Но всё, в подрагивающем воздухе великой страны, оставалось достаточно напряженно и настороженно. И никто, ничего не знал, и не догадывался, что будет завтра, тем более, после завтра. Народ заговорено бубнил цитатники Мао. Партия зорко следила, чтобы бубнил каждый, бубнили группами, орали толпами, большими толпами, целыми демонстрациями, всем семисотмиллионным народом. Спецотделы бдительно следили, чтобы все орали громко, чётко, с расстановкой и, обязательно, весело.
Никакой показухи. Вживую. Не фальшивить. И только с любовью. С большой партийной любовью к единственному и неповторимому.
Над смертельно больным, не засыпающим, вечно злобным стариком, в высоком небе стоял сплошной гул от раскаленных в великой любви и глубочайшей признательности, раболепно преданных, китайских глоток.
Вот это организация.
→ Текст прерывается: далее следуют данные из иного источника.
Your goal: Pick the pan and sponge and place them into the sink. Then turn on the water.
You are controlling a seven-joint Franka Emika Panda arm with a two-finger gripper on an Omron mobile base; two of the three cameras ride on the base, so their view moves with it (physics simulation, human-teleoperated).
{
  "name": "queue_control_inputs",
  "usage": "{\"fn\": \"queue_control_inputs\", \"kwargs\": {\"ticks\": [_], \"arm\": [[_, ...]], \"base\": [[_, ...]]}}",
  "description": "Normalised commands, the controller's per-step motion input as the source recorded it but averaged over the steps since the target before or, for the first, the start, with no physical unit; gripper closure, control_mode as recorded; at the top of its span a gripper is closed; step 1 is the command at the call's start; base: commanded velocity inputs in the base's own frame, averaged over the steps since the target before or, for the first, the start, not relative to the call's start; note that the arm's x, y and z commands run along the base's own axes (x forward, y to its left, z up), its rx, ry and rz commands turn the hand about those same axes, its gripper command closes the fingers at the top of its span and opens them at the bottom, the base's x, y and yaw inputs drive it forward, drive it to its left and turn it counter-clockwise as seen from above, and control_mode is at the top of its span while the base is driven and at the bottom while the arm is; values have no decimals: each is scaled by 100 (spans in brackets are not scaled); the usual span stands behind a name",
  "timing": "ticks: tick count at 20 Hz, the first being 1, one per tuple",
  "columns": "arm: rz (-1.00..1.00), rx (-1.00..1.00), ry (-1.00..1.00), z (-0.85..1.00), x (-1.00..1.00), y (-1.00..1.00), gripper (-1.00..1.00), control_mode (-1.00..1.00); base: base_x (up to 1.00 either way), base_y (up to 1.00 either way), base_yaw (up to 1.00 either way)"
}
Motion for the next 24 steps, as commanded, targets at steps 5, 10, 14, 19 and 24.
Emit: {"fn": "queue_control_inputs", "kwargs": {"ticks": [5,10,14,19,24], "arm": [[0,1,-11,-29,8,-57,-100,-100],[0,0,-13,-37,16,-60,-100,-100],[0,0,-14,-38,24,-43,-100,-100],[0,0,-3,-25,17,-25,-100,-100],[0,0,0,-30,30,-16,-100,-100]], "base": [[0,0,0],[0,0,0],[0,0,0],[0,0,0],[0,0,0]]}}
И именно большевистского толка. И любовь по заказу. И рабство по расписанию.
Для всех и каждого.
Аминь, ничего не подозревающие, господа хорошие.
Всем аминь.
Будьте.
Глава одиннадцатая
Ван.
«Если дурак при власти, то народ идиот:
или наоборот».
Всё и всех, лично и правильно, подозревающий начальник охраны «Запретного города» и личный телохранитель Председателя, Ван Дунсин, подозрительно и придирчиво проверял караулы, сам расставлял у дверей проверенных солдат, снова и снова расспрашивал обязанности и права караульного.
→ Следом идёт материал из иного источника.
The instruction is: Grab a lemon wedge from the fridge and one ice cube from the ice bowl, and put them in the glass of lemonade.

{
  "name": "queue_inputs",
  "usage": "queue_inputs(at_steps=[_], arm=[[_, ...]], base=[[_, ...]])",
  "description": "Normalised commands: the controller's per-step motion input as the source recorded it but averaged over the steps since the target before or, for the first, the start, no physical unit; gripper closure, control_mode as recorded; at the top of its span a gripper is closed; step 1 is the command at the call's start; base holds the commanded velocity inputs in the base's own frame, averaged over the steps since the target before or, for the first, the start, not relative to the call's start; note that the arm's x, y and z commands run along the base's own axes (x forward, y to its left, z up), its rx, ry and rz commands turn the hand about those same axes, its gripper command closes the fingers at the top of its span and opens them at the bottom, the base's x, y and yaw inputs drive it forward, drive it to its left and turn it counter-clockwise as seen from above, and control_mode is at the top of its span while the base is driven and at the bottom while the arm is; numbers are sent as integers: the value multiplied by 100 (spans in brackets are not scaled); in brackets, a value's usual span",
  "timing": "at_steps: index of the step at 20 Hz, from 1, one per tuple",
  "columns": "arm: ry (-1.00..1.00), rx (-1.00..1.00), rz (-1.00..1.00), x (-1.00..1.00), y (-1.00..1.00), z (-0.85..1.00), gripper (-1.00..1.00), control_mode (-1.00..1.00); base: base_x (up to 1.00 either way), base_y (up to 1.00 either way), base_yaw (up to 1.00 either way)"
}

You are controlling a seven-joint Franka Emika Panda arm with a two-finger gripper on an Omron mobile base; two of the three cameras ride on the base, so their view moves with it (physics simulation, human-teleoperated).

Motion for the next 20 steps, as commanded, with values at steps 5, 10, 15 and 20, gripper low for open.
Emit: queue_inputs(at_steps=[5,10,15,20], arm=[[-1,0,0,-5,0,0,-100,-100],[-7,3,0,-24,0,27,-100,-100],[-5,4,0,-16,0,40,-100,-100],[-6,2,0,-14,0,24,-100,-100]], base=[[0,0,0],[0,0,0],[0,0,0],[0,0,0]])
– Какие права у часового? – неожиданно и глухо рыкнул он на немолодого уже, сержанта внутренней охраны.
– Часовой лицо неприкосновенное, товарищ полковник.
– Правильно, сержант. Кто тебя может сменить?
– Лицо, приведённое вами.
– Молодец, сержант.
Полковник тяжело хлопнул сержанта по плечу.
– Кому ты ещё подчиняешься?
– Начальнику караула.
– Нет. В «Запретном городе» на посту вы подчиняетесь только мне. Начальнику караула вы подчиняетесь после смены. Ясно!
– Ясно, товарищ полковник!
– Если на вас нападут: ваши действия.
– Уничтожить нападающего!
– Если их несколько?
– Уничтожить всех.
– Если начальник караула внезапно нападает?
– Уничтожить его.
– Если я нападу?
Сержант сначала запнулся, но потом смело выпалил: – и вас тоже я должен уничтожить.
– Молодец. Завтра получишь лычки старшего сержанта.
– Служу китайскому народу!
– Не бойся стрелять врагов. Не бойся. От этого гордость в личном сознании, и важность тебя такая охватывает, что ты чувствуешь себя богом. Полезное чувство для воина-солдата. Иначе солдат не солдат. Тюфяк гражданский. Баба.
Полковник, по-доброму, крепко похлопал сержанта по плечу.
– Здесь ты служишь только великому Председателю. Мне подчиняешься, но служишь ему. Сколько у тебя патронов?
– Тридцать пистолетных и пятьдесят винтовочных.
– Гранаты?
– Четыре штуки.
– Ты знаешь, что в соседних комнатах медитируют очень старые монахи.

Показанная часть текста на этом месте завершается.